More than 90% of Americans want greater use of solar power, yet less than 1% of America’s energy comes from solar power. One of the problems is that each state has different standards for connecting solar to the grid. The Solar Electric Industries Association (SEIA) recently took an interesting step to address this problem by creating a “Solar Bill of Rights.”
Through a website, www.solarbillofrights.com, they are encouraging people to add their voice by signing the bill. This fall, SEIA will march on the U.S. Capitol to deliver the name of those who have signed and urge key Congressional leaders and the Obama Administration to enact policies to expand the use of solar energy in the United States.

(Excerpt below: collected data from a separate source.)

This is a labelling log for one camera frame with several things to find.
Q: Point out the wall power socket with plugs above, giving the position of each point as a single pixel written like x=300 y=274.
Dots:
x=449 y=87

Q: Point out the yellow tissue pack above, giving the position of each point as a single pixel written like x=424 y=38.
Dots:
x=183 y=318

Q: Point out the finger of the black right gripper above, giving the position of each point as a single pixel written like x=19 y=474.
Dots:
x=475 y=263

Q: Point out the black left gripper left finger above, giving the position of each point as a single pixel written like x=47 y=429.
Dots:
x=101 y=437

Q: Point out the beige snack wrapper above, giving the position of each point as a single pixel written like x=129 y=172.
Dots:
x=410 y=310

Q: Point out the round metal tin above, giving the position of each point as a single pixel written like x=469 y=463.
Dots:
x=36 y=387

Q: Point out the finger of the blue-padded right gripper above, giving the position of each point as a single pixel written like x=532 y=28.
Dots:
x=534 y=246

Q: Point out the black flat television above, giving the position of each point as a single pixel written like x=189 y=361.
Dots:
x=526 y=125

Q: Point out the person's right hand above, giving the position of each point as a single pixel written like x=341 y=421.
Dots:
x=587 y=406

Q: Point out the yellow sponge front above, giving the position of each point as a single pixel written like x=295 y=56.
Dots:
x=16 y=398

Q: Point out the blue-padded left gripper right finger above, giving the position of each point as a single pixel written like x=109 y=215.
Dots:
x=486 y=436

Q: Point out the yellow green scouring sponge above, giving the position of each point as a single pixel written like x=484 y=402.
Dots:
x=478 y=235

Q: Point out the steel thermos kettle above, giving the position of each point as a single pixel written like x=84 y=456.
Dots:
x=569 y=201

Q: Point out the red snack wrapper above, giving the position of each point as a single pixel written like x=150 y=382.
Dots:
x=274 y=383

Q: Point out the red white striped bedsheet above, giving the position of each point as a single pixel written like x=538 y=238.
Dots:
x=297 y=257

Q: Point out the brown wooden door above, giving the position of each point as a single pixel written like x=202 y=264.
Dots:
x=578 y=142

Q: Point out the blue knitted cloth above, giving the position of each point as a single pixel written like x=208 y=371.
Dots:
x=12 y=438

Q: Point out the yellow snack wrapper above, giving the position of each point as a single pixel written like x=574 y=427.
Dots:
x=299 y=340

In Europe, a similar appeal is underway. Called PV Legal (www.pvlegal.eu/consortium), the goal is the “reduction of bureaucratic barriers for successful PV deployment in the EU.” The group notes that when it comes to constructing PV projects, bureaucracy and highly complex procedures and requirements (i.e. notification, registration, licensing, environmental impact assessment, etc.) significantly hamper installation processes.
Among the basic points in the SEIA bill of rights:
People want to put solar on the roof of their home or business, but many are prevented from doing so by local restrictions.
Each state (in some cases, each utility) has a unique process for connecting solar systems to the local electricity grid.
Allowing customers to net meter is critical to making solar an economically viable option for most homeowners.
It is critical that solar energy receive the same level of support, for the same duration, as the fossil fuel industry.
Only around 25 percent of utility customers in the U.S. have the ability to actually purchase clean, renewable power. Utilities should be required to offer the electricity source that their customers want.
Hurrah to the SEIA and the European Commission’s Intelligent Energy for Europe programme which is funding the PV Legal project. I’ve signed the Bill of Rights: have you?